Dirty Flag Lifecycle
The dirty flag tracks the state of each device's configuration relative to the orchestrator's desired state:
| State | Meaning |
|---|---|
| Synced | The device is running the latest configuration. No pending changes. |
| Pending | Changes exist in the database that have not been pushed to the device. |
| Applying | A batch has been sent and the orchestrator is waiting for confirmation. |
| Failed | The device could not apply the configuration, or the hash did not match. |
Stale Configuration Recovery
When an edge reports a sequence number that is older than the orchestrator expects, it means the edge is running stale configuration. This can happen after a device reboot, network outage, or if a previous sync was lost.
The recovery process:
- The orchestrator detects the old sequence number in the confirmation message
- It waits 15 seconds to allow VPP to stabilize after a restart
- It re-pushes the latest batch configuration automatically
No manual intervention is required — stale configuration is self-healing.
Startup Config Request
When an edge agent starts up (after a reboot or container restart), it does not wait passively for configuration. Instead, it actively requests its configuration:
- The agent publishes a config request message
- The orchestrator receives it and pushes the latest batch configuration
- If the first request is not answered (e.g., the orchestrator is temporarily unreachable), the agent retries with exponential backoff
This ensures edges converge to the correct configuration as quickly as possible after any disruption.
Device-Specific Differences
MTGE (Multi-Tenant Gateway)
MTGEs manage configuration per tenant:
- Each tenant's config is published to a separate MQTT topic:
VSR/{serial}/batch/{tenantId} - Dirty flags are tracked per tenant, not per device — changing one tenant's config does not trigger a sync for other tenants
- The agent applies configuration within the correct VRF context for each tenant
Connector
Connectors have a simplified pipeline:
- Configuration state is embedded directly in the
connectorsdatabase table (no separate state tracking table) - Only four command topics:
wireguard,static,nat_config,acl_config - The agent uses Linux kernel networking instead of VPP — no etcd or Ligato layer
- Configuration is persisted to a local JSON file on the connector
Troubleshooting
Sync shows "Failed"
- Check device connectivity — Is the device online and reporting heartbeats? An offline device cannot receive configuration.
- Review edge logs — The agent logs will show which specific handler or command failed and why.
- Hash mismatch — If the hash does not match, it usually means the agent could not apply one or more commands.

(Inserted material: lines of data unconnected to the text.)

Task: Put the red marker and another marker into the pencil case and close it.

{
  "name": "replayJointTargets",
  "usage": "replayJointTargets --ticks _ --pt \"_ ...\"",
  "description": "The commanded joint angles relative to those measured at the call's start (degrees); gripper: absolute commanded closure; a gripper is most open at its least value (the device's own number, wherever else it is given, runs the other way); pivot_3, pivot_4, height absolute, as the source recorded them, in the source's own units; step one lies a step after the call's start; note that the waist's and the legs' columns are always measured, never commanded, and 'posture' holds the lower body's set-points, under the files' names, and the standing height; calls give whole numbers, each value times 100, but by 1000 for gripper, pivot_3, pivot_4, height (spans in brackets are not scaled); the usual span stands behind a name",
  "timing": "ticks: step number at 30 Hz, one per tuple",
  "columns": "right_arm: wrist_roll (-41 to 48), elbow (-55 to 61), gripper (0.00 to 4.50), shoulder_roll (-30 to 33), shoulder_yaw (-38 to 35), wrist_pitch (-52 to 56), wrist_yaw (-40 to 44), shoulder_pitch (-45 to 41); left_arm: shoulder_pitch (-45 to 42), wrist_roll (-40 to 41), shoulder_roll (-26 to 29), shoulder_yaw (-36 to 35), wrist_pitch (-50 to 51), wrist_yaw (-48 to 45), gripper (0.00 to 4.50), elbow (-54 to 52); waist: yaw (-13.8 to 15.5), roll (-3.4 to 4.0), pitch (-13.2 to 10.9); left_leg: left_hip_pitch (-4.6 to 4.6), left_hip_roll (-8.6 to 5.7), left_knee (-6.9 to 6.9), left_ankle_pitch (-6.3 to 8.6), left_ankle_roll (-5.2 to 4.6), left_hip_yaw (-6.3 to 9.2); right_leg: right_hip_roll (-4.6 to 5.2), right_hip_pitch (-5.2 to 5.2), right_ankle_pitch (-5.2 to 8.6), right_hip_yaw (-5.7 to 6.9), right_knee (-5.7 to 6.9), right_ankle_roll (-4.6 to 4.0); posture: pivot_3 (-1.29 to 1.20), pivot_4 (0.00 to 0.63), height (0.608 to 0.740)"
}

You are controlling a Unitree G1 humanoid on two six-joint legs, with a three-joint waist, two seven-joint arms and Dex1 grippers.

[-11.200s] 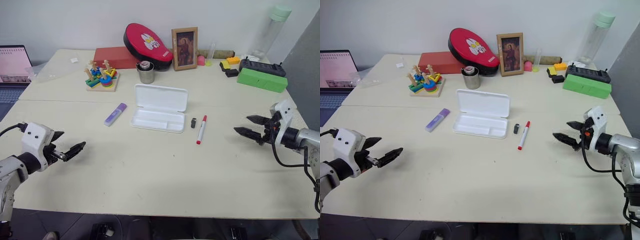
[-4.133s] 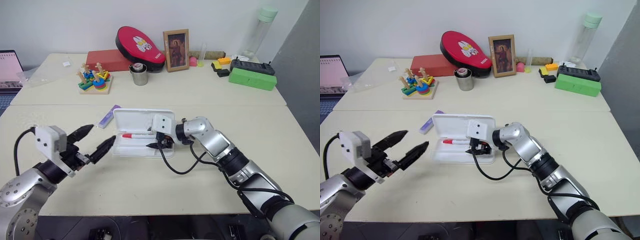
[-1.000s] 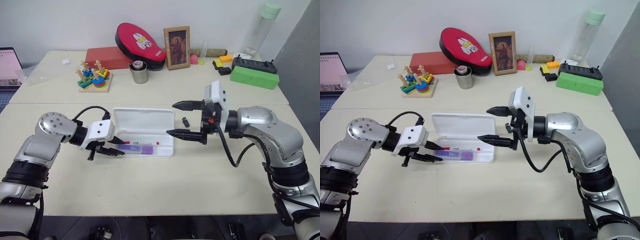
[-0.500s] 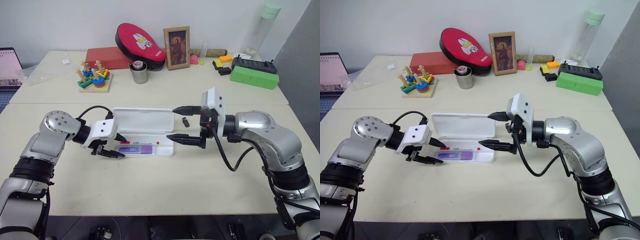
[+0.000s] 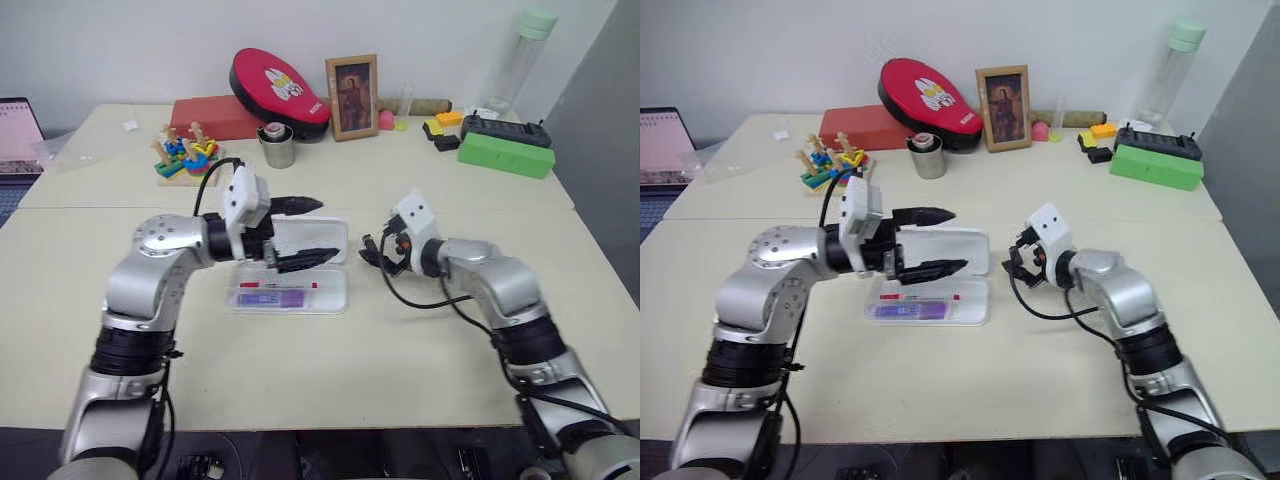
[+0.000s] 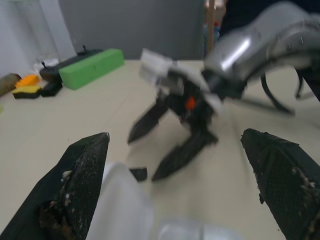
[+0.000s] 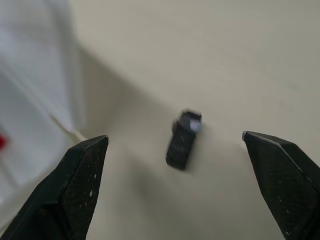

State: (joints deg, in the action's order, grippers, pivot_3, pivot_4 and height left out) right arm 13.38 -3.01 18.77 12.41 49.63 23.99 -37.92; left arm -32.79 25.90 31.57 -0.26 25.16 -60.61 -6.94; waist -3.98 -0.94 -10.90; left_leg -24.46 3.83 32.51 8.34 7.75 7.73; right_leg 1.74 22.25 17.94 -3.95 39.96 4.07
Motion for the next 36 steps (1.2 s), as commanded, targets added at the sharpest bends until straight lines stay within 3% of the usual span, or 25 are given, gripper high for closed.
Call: replayJointTargets --ticks 1,3,4,7,21,26,29,33,36 --pt "-310 -289 0 -422 -172 35 -655 -49 10 -62 -206 -160 33 689 22 -210 -26 0 0 2 0 1 0 0 2 -1 -1 0 1 2 0 0 150 740" --pt "-409 -429 0 -566 -180 -9 -785 -58 3 -61 -250 -156 14 812 22 -208 -44 -1 1 2 0 9 0 0 2 -1 -5 0 0 3 0 0 150 740" --pt "-486 -497 357 -624 -170 -78 -851 -61 -1 -66 -269 -159 -25 865 0 -203 -48 -1 1 3 0 12 0 0 3 -1 -8 -1 0 3 1 0 150 740" --pt "-655 -692 823 -741 -123 -235 -954 -88 -14 -93 -254 -135 -113 930 0 -124 -64 -1 1 4 -1 23 0 0 2 -1 -13 -4 -1 2 9 0 150 740" --pt "-881 -706 4128 -633 -234 -404 -889 -116 -167 -220 -247 -82 -368 1031 0 204 -38 -1 1 11 -3 27 0 0 2 -1 -22 -5 -4 0 16 0 150 740" --pt "-884 -367 4238 -3 -371 -805 -436 -189 -133 -261 -138 -105 -333 1039 0 103 18 0 0 7 -4 26 0 0 2 -1 -21 -5 -4 -3 15 0 150 740" --pt "-469 350 4239 549 -420 -1412 624 -157 82 -40 126 -306 -155 888 0 -234 40 1 -1 1 -4 25 0 0 1 0 -14 -4 -4 -7 16 0 150 740" --pt "740 1850 4239 1230 -207 -1115 2504 326 662 671 726 -845 243 361 0 -824 -79 3 -2 -3 -2 10 1 -2 -3 -1 -3 0 -9 -9 12 0 150 740" --pt "899 2315 4239 1415 287 -983 2982 469 1237 948 1326 -1159 412 -147 0 -1032 -102 3 -2 0 6 1 6 -9 -10 -2 -8 11 5 -8 2 0 150 740"
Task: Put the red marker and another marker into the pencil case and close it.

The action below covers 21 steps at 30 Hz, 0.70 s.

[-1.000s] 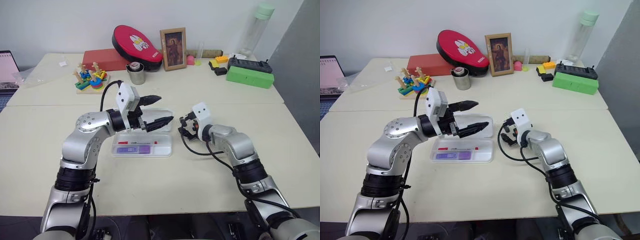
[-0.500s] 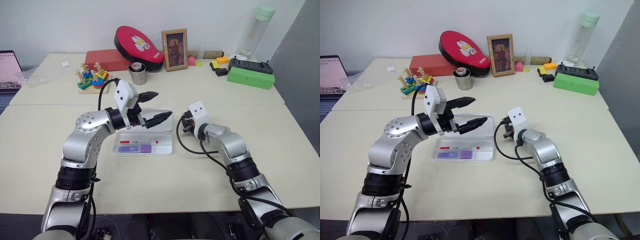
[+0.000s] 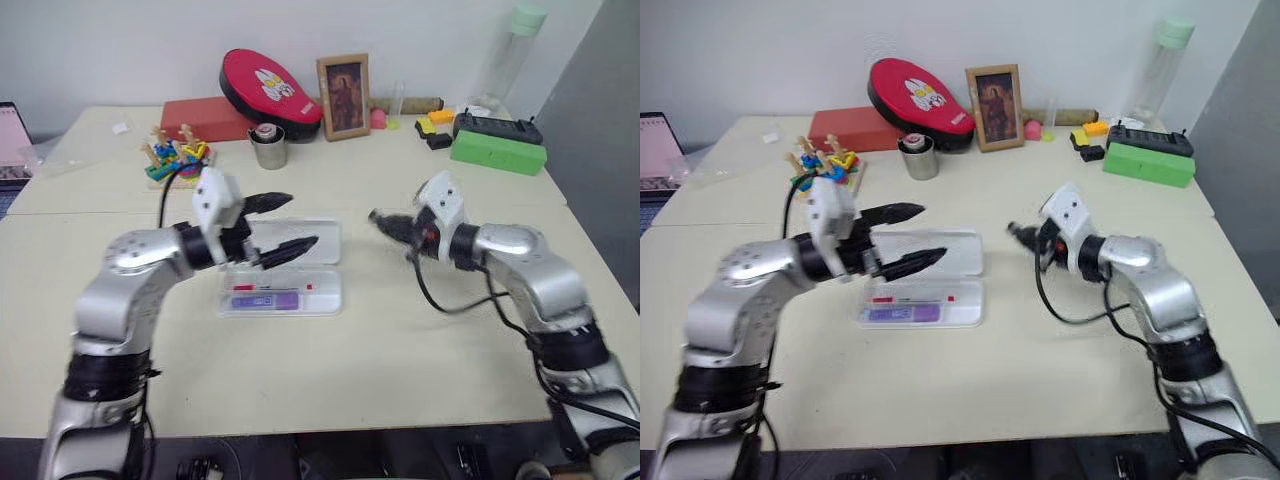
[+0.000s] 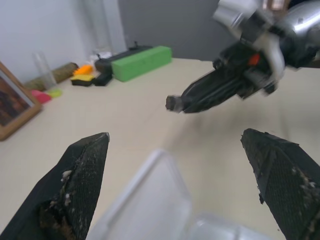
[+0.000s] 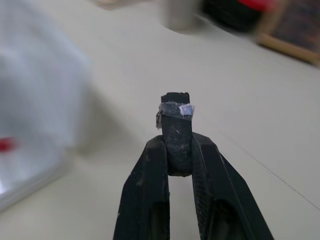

Look for partial application in the logs.
- Retry — After investigating, click Sync Now to reattempt.
Sync stuck on "Applying"
The orchestrator is waiting for a confirmation that never arrived. Possible causes:
- The MQTT connection was interrupted between the edge and broker
- The agent crashed during application
- The agent applied the config but the confirmation message was lost
In most cases, the next heartbeat or inform from the edge will reveal whether it is running the correct configuration. A manual sync retry will resolve the issue.
Edge running old configuration after reboot
This is normally handled automatically by the startup config request mechanism. If the edge still shows stale config:
- Verify the edge is connected to MQTT (check heartbeats in the monitoring dashboard)
- Trigger a manual sync from the edge detail page
- If the edge is not connecting to MQTT, check its certificates and network connectivity
Phase timeout during application
On dedicated edges, if a handler in the sync coordinator takes too long, the phase times out. Common causes:
- VPP is still starting up and the Binary API is not yet available
- etcd is temporarily unreachable
- A handler is blocked waiting for an external resource
Check the agent logs for the specific phase and handler that timed out.